= Work item =
The expected answer is a single number, namely how many lines in the data below hold the word "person".

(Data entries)
----

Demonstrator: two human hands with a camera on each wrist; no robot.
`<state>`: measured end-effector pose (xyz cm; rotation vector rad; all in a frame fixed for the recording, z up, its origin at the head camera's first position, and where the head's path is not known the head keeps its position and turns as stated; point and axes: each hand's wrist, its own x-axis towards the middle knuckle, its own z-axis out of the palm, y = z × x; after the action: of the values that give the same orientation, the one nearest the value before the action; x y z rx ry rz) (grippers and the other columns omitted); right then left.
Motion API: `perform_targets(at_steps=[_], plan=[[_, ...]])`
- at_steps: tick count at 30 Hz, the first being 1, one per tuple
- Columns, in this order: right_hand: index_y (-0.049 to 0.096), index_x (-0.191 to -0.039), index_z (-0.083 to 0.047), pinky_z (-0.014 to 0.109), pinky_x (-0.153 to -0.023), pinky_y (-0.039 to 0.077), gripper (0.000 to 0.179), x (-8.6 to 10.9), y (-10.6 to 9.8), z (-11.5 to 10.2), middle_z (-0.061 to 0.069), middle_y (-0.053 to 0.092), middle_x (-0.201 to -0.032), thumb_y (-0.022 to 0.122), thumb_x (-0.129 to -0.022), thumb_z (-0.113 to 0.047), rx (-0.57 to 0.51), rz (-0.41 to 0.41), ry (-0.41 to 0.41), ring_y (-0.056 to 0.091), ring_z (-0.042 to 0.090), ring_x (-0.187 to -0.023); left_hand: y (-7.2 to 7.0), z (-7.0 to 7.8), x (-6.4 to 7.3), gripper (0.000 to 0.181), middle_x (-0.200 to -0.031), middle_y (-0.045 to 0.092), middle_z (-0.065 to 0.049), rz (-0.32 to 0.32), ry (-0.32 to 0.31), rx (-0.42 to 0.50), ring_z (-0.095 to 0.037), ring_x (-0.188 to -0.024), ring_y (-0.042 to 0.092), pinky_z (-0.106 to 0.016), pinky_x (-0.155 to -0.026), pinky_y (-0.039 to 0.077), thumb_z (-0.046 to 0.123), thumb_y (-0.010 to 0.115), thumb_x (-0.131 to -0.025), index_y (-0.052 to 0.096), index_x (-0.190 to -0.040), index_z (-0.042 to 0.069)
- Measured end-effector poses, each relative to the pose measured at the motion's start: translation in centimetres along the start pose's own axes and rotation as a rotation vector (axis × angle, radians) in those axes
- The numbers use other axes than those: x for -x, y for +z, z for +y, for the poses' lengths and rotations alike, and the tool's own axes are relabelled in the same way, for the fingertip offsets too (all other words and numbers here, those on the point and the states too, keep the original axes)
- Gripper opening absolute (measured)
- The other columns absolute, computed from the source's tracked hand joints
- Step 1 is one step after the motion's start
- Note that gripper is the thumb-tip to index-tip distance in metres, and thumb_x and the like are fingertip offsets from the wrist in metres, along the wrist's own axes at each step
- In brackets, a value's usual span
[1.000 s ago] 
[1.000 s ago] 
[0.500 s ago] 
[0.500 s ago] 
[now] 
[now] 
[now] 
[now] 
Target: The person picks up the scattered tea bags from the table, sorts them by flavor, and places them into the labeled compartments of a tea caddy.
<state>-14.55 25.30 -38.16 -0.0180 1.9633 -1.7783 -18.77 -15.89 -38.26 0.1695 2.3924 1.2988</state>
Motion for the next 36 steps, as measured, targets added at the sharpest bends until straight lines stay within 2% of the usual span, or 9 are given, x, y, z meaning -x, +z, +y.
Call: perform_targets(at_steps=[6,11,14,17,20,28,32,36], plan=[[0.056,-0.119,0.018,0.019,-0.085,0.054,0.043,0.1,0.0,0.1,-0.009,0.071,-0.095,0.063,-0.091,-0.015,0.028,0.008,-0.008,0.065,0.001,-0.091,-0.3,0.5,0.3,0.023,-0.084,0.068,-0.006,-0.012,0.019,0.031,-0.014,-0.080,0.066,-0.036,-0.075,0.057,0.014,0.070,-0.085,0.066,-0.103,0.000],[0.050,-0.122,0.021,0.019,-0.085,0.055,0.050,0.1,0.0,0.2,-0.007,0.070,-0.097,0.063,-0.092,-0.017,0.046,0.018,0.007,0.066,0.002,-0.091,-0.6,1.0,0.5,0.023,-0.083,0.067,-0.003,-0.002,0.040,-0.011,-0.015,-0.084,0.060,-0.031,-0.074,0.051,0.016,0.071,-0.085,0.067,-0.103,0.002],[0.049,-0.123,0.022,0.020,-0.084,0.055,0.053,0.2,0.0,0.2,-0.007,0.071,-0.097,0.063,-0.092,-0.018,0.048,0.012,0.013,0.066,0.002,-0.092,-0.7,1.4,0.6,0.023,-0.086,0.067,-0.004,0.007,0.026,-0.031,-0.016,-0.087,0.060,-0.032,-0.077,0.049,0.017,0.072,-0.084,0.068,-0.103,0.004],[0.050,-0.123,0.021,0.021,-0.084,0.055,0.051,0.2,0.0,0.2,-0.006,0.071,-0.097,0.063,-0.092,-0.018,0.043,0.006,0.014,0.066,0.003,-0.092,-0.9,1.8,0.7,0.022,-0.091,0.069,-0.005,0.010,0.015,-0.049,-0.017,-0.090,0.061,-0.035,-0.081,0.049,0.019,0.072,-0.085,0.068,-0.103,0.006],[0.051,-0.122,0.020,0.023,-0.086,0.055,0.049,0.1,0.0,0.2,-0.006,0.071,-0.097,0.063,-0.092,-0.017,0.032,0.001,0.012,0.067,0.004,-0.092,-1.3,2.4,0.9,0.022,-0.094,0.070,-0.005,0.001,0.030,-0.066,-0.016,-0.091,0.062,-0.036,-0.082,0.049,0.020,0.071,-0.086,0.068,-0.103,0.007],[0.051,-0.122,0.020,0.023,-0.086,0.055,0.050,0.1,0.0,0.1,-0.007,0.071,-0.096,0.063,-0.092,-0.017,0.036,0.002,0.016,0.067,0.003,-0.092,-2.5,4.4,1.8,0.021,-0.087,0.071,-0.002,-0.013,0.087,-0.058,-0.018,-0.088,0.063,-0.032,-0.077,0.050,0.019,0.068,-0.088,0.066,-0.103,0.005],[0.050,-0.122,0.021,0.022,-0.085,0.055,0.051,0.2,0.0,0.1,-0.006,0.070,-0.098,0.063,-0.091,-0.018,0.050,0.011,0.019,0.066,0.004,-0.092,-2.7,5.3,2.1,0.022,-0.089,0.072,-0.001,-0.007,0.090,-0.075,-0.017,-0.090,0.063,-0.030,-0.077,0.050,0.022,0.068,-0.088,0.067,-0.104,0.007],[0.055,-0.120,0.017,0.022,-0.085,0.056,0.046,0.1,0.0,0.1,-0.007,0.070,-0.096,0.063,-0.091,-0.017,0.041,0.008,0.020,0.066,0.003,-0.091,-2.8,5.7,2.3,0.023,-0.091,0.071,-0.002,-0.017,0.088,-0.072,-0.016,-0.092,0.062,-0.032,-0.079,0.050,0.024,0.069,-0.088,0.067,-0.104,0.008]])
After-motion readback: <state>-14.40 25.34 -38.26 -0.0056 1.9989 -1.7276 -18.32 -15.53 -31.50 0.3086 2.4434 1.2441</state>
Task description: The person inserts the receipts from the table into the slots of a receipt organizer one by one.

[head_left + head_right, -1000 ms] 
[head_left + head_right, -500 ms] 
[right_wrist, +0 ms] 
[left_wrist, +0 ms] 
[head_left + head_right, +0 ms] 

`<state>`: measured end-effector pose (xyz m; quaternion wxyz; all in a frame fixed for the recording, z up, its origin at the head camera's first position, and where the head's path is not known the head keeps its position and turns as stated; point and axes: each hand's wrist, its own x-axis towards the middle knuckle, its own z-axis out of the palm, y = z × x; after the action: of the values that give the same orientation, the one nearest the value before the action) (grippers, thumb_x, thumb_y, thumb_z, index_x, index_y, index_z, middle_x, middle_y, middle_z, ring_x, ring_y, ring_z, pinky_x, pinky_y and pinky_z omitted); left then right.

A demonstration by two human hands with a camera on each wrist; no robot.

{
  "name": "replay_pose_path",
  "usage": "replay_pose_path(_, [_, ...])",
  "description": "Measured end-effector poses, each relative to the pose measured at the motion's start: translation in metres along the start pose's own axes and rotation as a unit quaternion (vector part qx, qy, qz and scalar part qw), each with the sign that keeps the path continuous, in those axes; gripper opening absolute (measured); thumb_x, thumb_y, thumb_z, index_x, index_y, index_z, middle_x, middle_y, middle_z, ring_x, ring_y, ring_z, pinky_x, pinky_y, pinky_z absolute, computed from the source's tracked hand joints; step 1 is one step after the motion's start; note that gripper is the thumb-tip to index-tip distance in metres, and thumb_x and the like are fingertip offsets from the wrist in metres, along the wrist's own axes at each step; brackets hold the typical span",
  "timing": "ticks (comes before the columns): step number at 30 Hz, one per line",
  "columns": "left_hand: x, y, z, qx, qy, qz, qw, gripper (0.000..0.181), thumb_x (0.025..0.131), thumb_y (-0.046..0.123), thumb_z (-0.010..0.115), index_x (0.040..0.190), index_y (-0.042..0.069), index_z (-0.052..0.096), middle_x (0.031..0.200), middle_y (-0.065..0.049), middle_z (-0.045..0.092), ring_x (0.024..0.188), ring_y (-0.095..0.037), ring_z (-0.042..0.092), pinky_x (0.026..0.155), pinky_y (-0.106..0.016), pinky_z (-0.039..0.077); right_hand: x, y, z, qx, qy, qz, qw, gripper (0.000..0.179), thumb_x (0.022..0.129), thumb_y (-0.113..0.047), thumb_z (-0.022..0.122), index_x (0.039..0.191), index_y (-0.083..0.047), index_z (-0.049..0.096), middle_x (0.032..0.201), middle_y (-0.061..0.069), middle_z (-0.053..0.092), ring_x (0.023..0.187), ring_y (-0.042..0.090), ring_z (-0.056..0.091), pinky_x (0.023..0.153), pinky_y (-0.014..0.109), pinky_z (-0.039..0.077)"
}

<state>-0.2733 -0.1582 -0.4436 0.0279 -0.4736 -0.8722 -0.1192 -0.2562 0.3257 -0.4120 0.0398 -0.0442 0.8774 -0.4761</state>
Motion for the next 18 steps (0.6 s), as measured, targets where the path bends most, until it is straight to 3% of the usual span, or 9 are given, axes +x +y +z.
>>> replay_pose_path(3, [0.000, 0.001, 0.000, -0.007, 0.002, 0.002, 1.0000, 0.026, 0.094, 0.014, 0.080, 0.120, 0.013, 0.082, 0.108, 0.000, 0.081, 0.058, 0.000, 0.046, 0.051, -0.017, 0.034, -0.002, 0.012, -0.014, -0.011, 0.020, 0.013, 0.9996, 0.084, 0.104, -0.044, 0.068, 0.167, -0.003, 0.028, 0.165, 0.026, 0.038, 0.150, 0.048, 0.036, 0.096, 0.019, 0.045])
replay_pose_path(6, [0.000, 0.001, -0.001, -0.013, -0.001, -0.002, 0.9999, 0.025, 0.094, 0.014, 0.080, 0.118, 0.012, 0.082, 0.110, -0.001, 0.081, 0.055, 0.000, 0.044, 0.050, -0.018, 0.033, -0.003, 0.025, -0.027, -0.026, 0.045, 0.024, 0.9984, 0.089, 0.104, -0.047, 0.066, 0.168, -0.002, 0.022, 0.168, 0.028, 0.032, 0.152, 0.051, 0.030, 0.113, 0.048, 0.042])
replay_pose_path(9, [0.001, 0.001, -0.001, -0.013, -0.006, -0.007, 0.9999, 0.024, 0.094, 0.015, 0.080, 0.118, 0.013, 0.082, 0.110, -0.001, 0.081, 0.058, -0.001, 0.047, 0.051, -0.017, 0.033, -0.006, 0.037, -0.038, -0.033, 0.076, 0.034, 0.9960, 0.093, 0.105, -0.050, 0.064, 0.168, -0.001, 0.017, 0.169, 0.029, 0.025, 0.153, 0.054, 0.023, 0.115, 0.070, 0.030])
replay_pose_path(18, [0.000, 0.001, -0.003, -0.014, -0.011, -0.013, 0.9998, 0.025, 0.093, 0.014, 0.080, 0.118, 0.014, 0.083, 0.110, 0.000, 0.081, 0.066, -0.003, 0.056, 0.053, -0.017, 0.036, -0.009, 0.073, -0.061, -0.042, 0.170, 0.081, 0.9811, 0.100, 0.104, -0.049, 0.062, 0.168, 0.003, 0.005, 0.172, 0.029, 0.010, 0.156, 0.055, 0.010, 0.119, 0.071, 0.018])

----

= The completed task =
2